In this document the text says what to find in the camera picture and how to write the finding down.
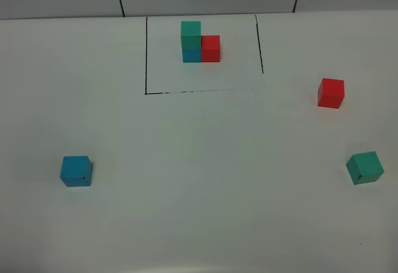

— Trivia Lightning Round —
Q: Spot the blue template block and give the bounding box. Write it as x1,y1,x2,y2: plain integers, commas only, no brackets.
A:
182,49,201,63

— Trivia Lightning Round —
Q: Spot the red template block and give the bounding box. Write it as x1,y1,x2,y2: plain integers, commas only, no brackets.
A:
201,35,221,62

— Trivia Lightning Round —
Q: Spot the green template block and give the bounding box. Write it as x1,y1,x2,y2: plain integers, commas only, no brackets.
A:
180,21,201,50
■ ■ ■ ■
ACTIVITY :: Omit the pictures, and quote the material above exactly as given.

PROBLEM SOLUTION ::
In this document the text says what to find in the camera picture and how to write the finding down.

— Trivia Lightning Round —
Q: Spot the blue template block and give the bounding box. Write it as x1,y1,x2,y2: plain integers, commas only, no brackets.
A:
182,49,201,63

— Trivia Lightning Round —
Q: Spot the red template block and give the bounding box. Write it as x1,y1,x2,y2: plain integers, commas only, no brackets.
A:
201,35,221,62

— Trivia Lightning Round —
Q: Spot the green template block and give the bounding box. Write it as x1,y1,x2,y2: plain integers, commas only, no brackets.
A:
180,21,201,50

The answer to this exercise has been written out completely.